Task: Return each line of the records holding the string "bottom".

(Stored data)
------------------------------------

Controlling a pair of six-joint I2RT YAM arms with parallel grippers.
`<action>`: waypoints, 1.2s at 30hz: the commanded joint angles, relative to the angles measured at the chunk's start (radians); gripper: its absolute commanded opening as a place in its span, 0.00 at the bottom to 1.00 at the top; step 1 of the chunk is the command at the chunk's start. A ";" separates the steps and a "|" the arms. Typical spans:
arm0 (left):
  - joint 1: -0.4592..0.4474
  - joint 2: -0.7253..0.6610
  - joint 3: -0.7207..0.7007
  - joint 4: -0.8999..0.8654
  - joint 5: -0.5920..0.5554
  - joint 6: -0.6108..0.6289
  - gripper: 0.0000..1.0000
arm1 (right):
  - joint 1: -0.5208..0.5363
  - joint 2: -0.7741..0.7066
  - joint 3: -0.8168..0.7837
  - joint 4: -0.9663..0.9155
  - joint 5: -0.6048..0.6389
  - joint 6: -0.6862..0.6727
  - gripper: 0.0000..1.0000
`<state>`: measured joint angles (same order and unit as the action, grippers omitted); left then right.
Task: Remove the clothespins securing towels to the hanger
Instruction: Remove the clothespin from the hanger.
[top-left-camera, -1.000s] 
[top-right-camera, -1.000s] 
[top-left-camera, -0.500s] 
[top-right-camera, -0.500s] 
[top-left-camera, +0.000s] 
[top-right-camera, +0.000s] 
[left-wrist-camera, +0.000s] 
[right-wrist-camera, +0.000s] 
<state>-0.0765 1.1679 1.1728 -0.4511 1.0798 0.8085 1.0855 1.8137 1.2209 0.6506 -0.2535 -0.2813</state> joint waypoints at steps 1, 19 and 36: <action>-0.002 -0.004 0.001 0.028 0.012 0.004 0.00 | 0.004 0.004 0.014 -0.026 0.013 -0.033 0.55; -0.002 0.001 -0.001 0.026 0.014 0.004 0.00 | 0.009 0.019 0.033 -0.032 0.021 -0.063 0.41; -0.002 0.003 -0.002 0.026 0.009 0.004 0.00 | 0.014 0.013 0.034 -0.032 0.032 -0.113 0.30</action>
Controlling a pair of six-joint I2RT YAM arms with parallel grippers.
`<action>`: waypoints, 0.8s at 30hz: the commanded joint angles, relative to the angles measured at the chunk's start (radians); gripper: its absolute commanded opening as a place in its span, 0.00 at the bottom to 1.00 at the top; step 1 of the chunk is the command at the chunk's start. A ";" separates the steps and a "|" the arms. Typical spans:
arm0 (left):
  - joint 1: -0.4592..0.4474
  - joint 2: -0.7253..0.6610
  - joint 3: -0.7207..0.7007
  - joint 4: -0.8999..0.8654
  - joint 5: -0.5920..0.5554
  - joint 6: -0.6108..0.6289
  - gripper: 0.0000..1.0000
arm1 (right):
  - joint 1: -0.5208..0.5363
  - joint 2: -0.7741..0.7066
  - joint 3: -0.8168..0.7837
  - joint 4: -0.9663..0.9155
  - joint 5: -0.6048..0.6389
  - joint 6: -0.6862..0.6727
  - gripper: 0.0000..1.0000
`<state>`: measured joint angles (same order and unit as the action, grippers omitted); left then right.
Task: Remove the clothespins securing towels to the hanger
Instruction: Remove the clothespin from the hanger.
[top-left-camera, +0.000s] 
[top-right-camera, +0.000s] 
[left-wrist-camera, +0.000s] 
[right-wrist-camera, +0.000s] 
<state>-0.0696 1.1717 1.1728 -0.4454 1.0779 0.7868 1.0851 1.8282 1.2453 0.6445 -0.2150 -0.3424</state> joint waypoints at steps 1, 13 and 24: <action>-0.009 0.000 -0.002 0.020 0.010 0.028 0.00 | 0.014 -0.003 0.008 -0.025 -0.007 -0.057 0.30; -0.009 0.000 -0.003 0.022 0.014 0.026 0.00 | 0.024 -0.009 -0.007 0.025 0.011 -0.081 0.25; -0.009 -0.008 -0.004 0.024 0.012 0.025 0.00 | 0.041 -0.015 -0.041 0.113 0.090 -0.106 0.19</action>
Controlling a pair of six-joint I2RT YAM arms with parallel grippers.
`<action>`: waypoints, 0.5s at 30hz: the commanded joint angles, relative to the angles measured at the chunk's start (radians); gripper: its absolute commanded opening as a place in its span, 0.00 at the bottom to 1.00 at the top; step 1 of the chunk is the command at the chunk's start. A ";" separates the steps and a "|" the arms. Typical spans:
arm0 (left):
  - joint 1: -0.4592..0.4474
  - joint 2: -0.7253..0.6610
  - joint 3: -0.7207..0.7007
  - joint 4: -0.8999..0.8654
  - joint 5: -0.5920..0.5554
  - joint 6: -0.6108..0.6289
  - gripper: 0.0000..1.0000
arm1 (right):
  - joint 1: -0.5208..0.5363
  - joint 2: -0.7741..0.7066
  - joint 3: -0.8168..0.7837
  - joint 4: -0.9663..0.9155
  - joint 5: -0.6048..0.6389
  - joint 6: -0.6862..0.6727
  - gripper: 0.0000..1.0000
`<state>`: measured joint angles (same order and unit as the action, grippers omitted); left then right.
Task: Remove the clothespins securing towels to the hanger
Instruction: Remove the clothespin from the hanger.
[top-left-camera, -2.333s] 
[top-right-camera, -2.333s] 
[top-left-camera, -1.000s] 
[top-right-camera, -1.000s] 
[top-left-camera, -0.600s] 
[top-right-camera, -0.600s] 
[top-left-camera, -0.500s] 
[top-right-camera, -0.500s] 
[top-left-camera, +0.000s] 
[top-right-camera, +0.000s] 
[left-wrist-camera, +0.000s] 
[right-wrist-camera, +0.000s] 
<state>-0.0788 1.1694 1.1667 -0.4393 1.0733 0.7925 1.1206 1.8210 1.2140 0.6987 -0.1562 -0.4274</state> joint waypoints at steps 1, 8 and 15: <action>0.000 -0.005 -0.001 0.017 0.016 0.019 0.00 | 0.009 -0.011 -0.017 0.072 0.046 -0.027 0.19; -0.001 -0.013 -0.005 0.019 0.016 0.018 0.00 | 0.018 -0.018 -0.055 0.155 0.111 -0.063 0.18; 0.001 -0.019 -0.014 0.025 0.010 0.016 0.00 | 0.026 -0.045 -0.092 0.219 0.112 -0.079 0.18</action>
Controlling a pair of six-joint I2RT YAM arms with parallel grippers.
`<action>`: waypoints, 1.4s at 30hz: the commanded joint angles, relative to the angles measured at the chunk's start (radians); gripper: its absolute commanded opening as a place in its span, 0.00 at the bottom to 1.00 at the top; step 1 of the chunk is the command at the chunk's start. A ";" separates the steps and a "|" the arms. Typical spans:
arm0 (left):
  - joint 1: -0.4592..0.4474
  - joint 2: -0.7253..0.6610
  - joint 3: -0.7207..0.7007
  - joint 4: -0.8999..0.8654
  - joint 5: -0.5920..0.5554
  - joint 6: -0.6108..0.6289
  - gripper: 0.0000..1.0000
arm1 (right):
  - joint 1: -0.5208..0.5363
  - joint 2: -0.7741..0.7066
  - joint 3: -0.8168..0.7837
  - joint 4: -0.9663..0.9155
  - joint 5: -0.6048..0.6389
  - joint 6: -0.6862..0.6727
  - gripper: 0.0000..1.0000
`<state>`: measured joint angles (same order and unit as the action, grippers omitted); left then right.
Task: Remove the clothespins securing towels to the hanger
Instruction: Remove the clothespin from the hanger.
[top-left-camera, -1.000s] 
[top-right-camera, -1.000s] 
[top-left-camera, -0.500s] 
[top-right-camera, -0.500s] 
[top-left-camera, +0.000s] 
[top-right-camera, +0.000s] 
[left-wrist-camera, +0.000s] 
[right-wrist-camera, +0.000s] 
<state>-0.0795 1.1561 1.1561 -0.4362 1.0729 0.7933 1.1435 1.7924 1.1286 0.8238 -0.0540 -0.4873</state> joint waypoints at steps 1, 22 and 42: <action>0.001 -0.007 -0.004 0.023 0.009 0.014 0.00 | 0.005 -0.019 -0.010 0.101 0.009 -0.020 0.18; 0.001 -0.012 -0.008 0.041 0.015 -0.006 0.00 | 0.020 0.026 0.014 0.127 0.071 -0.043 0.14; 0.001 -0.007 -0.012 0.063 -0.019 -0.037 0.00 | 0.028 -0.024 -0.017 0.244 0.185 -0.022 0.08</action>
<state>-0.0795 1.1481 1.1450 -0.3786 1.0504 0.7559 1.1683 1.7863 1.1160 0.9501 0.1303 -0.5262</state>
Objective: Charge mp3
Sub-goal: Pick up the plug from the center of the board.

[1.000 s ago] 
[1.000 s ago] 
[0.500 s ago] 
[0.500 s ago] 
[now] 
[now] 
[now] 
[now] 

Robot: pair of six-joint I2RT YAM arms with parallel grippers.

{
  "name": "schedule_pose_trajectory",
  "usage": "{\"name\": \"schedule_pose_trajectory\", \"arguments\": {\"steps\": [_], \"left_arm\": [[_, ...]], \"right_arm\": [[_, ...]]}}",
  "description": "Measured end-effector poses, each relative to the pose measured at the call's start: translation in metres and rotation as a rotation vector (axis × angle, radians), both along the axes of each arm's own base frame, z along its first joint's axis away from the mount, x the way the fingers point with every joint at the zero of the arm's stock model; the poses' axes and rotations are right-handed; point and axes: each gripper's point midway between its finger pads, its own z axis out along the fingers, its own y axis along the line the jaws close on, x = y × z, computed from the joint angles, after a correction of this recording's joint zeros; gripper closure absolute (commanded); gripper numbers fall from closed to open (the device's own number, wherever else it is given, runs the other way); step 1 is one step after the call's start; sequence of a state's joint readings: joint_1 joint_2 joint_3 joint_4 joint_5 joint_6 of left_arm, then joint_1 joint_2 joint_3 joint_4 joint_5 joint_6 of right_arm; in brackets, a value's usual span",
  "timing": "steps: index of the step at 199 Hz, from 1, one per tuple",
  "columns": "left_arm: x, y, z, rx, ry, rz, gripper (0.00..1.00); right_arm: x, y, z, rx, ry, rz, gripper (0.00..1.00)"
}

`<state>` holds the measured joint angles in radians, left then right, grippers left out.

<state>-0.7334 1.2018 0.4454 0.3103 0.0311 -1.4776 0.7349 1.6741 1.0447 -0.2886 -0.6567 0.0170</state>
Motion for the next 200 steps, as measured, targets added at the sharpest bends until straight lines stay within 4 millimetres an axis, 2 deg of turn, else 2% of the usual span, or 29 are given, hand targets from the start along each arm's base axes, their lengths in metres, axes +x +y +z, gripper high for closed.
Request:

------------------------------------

Answer:
`<action>`: waypoints, 1.2s at 30hz: the commanded joint angles, relative to the angles measured at the chunk's start (radians); gripper: its absolute commanded opening as a place in its span, 0.00 at the bottom to 1.00 at the top; step 1 of the chunk is the command at the chunk's start. A ";" separates the steps and a "|" the arms. Typical spans:
`<action>`: waypoints, 0.8s at 30hz: the commanded joint angles, relative to the angles measured at the chunk's start (radians); gripper: its absolute commanded opening as a place in its span, 0.00 at the bottom to 1.00 at the top; step 1 of the chunk is the command at the chunk's start. A ";" separates the steps and a "|" the arms. Typical spans:
`<action>`: waypoints, 0.5s at 30hz: the commanded joint angles, relative to the angles measured at the chunk's start (radians); gripper: its absolute commanded opening as a place in its span, 0.00 at the bottom to 1.00 at the top; step 1 of the chunk is the command at the chunk's start. A ";" separates the steps and a "|" the arms. Typical spans:
`<action>`: waypoints, 1.4s at 30hz: the commanded joint angles, relative to the angles measured at the chunk's start (radians); gripper: its absolute commanded opening as a place in its span, 0.00 at the bottom to 1.00 at the top; step 1 of the chunk is the command at the chunk's start. A ";" separates the steps and a "|" the arms. Typical spans:

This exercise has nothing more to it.